• WHAT YOU SHOULD DO
Every entry is to be restated exactly; pictures are not part of the copy.

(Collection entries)
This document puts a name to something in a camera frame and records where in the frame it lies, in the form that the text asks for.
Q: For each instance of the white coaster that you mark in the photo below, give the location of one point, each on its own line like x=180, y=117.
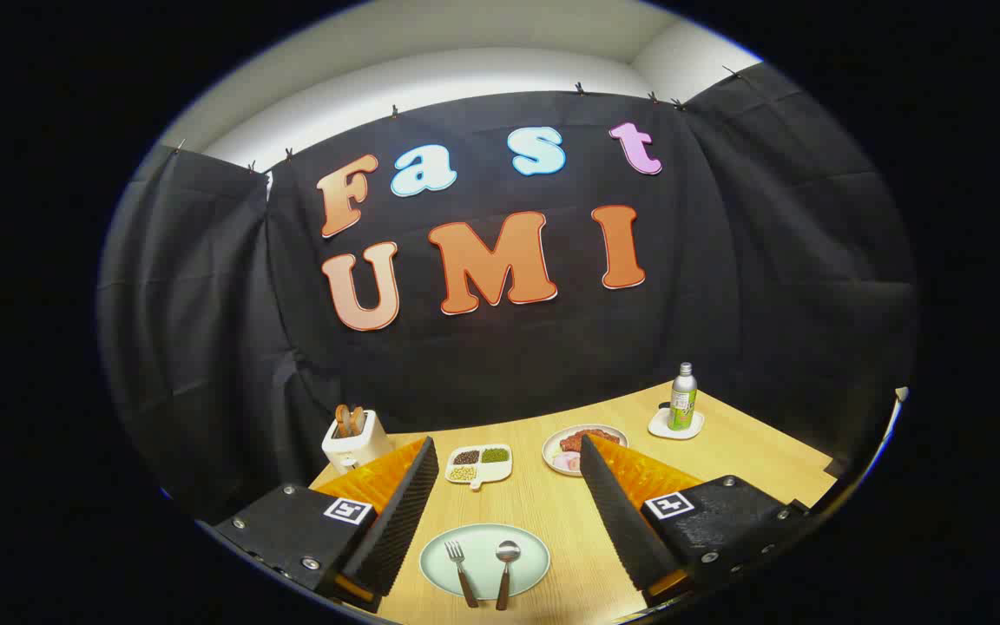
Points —
x=661, y=425

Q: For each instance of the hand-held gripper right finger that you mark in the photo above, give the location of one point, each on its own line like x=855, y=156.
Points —
x=621, y=521

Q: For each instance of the white toaster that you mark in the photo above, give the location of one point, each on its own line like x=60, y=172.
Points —
x=352, y=450

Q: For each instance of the reddish pink ham slice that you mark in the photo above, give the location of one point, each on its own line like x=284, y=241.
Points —
x=575, y=464

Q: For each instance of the light blue plate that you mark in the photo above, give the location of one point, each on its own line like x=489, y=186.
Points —
x=483, y=573

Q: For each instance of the green beans pile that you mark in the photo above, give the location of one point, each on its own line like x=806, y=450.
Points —
x=495, y=454

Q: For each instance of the black backdrop cloth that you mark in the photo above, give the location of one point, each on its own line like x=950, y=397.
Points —
x=509, y=347

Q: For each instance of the silver green drink bottle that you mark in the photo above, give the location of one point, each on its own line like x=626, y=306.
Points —
x=683, y=404

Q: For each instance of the dark brown beans pile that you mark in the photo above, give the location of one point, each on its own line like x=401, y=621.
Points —
x=465, y=457

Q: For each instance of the white round plate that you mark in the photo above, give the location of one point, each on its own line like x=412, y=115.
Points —
x=549, y=447

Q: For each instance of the pale pink ham slice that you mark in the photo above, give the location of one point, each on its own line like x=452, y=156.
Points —
x=560, y=460

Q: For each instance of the yellow soybeans pile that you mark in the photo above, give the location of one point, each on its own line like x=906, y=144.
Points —
x=463, y=473

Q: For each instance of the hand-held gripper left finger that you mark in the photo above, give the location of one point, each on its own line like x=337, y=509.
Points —
x=396, y=521

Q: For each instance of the brown steak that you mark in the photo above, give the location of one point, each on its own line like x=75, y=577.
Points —
x=578, y=440

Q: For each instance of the white divided dish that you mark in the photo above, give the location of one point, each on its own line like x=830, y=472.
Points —
x=493, y=473

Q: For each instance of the brown toast slice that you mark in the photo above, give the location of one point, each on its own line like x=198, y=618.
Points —
x=358, y=420
x=341, y=421

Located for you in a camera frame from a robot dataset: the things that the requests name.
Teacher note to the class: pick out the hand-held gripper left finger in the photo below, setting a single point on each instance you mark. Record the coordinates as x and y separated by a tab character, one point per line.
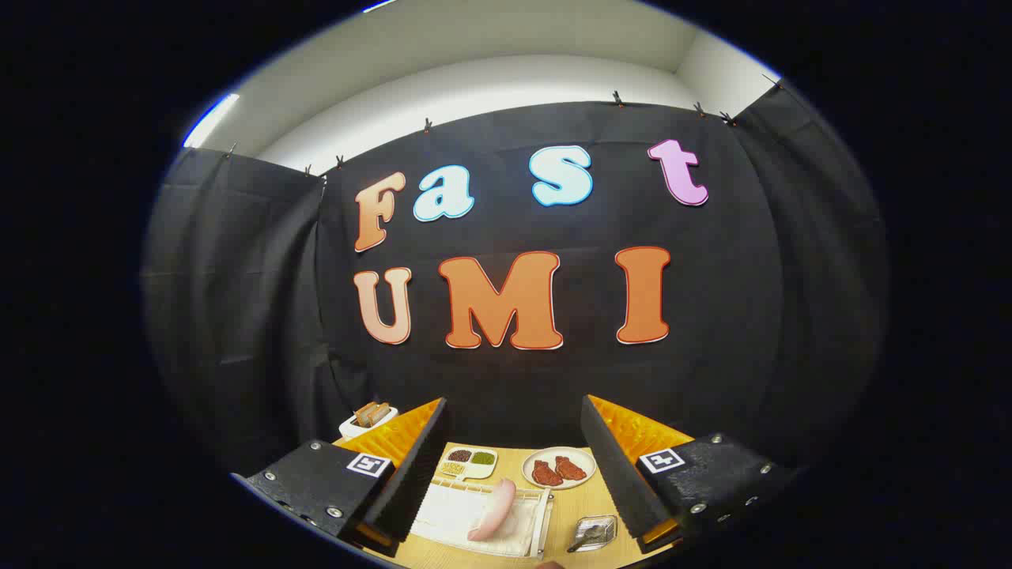
415	482

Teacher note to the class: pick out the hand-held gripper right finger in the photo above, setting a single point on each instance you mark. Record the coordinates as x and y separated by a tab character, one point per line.
617	474

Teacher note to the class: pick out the metal mesh basket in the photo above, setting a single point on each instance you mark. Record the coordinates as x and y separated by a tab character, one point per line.
605	523

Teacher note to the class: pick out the pink plate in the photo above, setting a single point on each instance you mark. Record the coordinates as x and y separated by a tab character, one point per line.
492	510

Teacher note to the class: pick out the round white plate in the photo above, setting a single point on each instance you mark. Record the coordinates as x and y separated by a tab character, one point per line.
585	454

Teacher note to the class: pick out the yellow soybeans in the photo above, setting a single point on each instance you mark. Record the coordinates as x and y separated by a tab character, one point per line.
452	468

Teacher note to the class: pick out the red-brown steak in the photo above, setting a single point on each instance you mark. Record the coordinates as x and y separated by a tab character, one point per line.
570	468
545	472

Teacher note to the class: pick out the dark brown beans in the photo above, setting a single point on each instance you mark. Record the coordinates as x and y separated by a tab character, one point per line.
459	455

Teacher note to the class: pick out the white divided tray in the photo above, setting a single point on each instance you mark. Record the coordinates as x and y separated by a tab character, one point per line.
468	474

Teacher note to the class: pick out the green mung beans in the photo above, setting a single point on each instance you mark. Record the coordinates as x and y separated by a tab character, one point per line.
483	457

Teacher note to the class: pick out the brown toast slice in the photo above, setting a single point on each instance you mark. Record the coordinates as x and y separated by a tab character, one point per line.
382	412
365	414

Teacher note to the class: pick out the white toaster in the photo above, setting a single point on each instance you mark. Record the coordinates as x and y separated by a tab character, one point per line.
356	431

• ANSWER TO THE EXERCISE
This document puts a name to something in a camera frame and records where in the frame it lies, in the form that the text asks for.
Q: For each instance of the white coaster that you mark in the photo below, give the location of one point, each on its own line like x=180, y=117.
Points —
x=661, y=425

Q: For each instance of the hand-held gripper right finger that you mark in the photo above, give the location of one point, each on its own line like x=855, y=156.
Points —
x=621, y=521

Q: For each instance of the white toaster that you mark in the photo above, give the location of one point, each on its own line like x=60, y=172.
Points —
x=352, y=450

Q: For each instance of the reddish pink ham slice that you mark in the photo above, give the location of one point, each on its own line like x=284, y=241.
Points —
x=575, y=464

Q: For each instance of the light blue plate that you mark in the photo above, give the location of one point, each on its own line like x=489, y=186.
Points —
x=483, y=573

Q: For each instance of the green beans pile that you mark in the photo above, give the location of one point, each on its own line like x=806, y=450.
Points —
x=495, y=454

Q: For each instance of the black backdrop cloth that you mark in the photo above, give the location of one point, each on its own line like x=950, y=397.
Points —
x=509, y=347

Q: For each instance of the silver green drink bottle that you mark in the photo above, give the location of one point, each on its own line like x=626, y=306.
Points —
x=683, y=404

Q: For each instance of the dark brown beans pile that you mark in the photo above, give the location of one point, each on its own line like x=401, y=621.
Points —
x=465, y=457

Q: For each instance of the white round plate that you mark in the photo above, give the location of one point, each on its own line like x=412, y=115.
Points —
x=549, y=447

Q: For each instance of the pale pink ham slice that you mark in the photo above, give the location of one point, each on its own line like x=452, y=156.
Points —
x=560, y=460

Q: For each instance of the yellow soybeans pile that you mark in the photo above, give the location of one point, each on its own line like x=906, y=144.
Points —
x=463, y=473

Q: For each instance of the hand-held gripper left finger that you mark in the photo above, give the location of one point, each on its own line like x=337, y=509.
Points —
x=396, y=521

Q: For each instance of the brown steak that you mark in the photo above, give the location of one point, each on its own line like x=75, y=577.
Points —
x=578, y=440

Q: For each instance of the white divided dish that you mark in the photo above, give the location of one point, each on its own line like x=830, y=472.
Points —
x=493, y=473

Q: For each instance of the brown toast slice that you mark in the photo above, give the location of one point, each on its own line like x=198, y=618.
Points —
x=358, y=420
x=341, y=421

Located for you in a camera frame from a robot dataset: the things that the requests name.
Teacher note to the class: pick out the hand-held gripper left finger in the photo below, setting a single point on each instance you mark. Record the coordinates as x and y separated by a tab character, one point per line.
415	482

Teacher note to the class: pick out the hand-held gripper right finger in the photo above, setting a single point on each instance you mark. Record the coordinates as x and y separated by a tab character, one point per line.
617	474

Teacher note to the class: pick out the metal mesh basket in the photo above, setting a single point on each instance you mark. Record the coordinates as x and y separated by a tab character, one point per line.
605	523

Teacher note to the class: pick out the pink plate in the photo above, setting a single point on each instance you mark. Record the coordinates as x and y separated by a tab character, one point per line.
492	510

Teacher note to the class: pick out the round white plate in the photo above, setting a single point on each instance you mark. Record the coordinates as x and y separated by a tab character, one point per line.
585	454

Teacher note to the class: pick out the yellow soybeans in the photo above, setting a single point on each instance you mark. Record the coordinates as x and y separated by a tab character, one point per line.
452	468

Teacher note to the class: pick out the red-brown steak in the photo above, setting a single point on each instance you mark. Record the coordinates as x and y separated by a tab character, one point per line.
570	468
545	472

Teacher note to the class: pick out the dark brown beans in the photo above, setting a single point on each instance you mark. Record the coordinates as x and y separated by a tab character, one point per line.
459	455

Teacher note to the class: pick out the white divided tray in the photo above, setting a single point on each instance you mark. Record the coordinates as x and y separated by a tab character, one point per line.
468	474

Teacher note to the class: pick out the green mung beans in the photo above, setting a single point on each instance you mark. Record the coordinates as x and y separated by a tab character, one point per line.
483	457

Teacher note to the class: pick out the brown toast slice in the photo above, setting a single point on each instance you mark. Record the coordinates as x and y separated by a tab character, one point per line.
382	412
365	414

Teacher note to the class: pick out the white toaster in the photo above, setting a single point on each instance you mark. Record the coordinates as x and y separated by a tab character, one point per line.
356	431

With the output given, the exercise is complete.